Hollywood Nate tomó una decisión. Iba a hacer un ejercicio de sinceridad con Bix Rumstead. Estaba seguro de que Bix debía tener algo entre manos con Margot Aziz, y sabía que Bix tenía esposa y dos niños. Eso no estaba bien. Nate no quería incomodar al tipo, pero ese Stilwell había ido demasiado lejos. Le iba a contar a Bix lo de su noche con Margot, y así podrían descubrir, él o Bix, si últimamente había pasado algo peculiar en los alrededores de la casa. Cualquier cosa que pudiera explicar por qué un ladrón de poca monta con una dirección anotada que quedaba muy cerca de la de Margot, tenía herramientas de cerrajero y mil dólares en su bolsillo. Nate sabía por experiencia que Margot era una mujer lista. Si el negocio de Stilwell tenía algún sentido, ella sería capaz de descubrirlo.

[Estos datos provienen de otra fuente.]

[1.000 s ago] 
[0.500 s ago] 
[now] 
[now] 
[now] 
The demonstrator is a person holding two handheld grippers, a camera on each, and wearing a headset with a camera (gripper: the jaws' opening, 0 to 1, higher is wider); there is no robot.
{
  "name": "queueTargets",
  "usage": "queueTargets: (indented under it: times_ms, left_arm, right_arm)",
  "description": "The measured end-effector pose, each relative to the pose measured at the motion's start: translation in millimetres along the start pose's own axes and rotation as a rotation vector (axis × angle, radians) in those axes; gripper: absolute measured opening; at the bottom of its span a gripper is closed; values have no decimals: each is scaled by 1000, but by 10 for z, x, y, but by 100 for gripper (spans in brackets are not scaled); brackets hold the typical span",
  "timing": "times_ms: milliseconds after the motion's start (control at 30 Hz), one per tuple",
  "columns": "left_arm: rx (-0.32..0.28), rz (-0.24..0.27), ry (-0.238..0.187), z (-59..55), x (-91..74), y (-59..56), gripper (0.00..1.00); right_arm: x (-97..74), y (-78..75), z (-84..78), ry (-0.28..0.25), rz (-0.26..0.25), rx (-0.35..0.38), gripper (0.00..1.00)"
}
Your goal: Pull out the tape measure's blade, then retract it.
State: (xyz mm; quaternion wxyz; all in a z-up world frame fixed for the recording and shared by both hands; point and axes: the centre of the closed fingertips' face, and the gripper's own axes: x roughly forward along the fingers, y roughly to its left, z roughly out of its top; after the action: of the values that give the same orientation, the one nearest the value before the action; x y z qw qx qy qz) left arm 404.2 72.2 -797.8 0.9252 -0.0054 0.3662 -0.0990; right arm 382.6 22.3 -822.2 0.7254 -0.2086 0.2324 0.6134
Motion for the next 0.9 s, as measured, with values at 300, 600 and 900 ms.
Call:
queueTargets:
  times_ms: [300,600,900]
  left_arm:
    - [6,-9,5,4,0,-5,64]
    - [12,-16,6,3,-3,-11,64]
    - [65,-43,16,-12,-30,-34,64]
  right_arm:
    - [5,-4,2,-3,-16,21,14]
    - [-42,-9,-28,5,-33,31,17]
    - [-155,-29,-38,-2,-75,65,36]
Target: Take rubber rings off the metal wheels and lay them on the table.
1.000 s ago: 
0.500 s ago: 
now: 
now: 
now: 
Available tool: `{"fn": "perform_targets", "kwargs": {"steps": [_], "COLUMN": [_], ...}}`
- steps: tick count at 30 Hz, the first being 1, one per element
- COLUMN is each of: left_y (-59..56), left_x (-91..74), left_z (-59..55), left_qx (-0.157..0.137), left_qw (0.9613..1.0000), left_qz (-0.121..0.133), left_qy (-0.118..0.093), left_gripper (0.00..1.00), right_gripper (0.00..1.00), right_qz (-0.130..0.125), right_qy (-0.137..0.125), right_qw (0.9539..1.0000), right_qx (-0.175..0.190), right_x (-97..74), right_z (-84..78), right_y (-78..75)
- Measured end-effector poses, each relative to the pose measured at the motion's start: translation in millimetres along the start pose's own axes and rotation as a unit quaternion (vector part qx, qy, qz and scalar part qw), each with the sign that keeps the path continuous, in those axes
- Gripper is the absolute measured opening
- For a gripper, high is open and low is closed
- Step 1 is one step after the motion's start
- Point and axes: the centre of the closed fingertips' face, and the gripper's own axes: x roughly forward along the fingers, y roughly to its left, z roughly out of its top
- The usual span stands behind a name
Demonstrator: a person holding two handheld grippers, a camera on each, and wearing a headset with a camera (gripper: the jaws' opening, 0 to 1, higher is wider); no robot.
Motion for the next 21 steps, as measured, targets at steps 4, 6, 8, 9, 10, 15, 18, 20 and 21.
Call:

Por supuesto, Nate estaba al corriente del asesinato del somalí perpetrado la noche anterior y de que Bix había tenido una jornada dura, de modo que hoy no trabajaba. Llamó a casa de Bix y al móvil, pero en ambos casos le atendió el buzón de voz.

– Bix, soy Nate Weiss. Tengo que hablar contigo sobre Margot Aziz tan pronto como sea posible. Puede que sea muy importante. Llámame.

Echó un vistazo en el despacho y descubrió que Ronnie acababa de fichar. Fue al vestuario de mujeres, pegó la cara a la puerta y la llamó.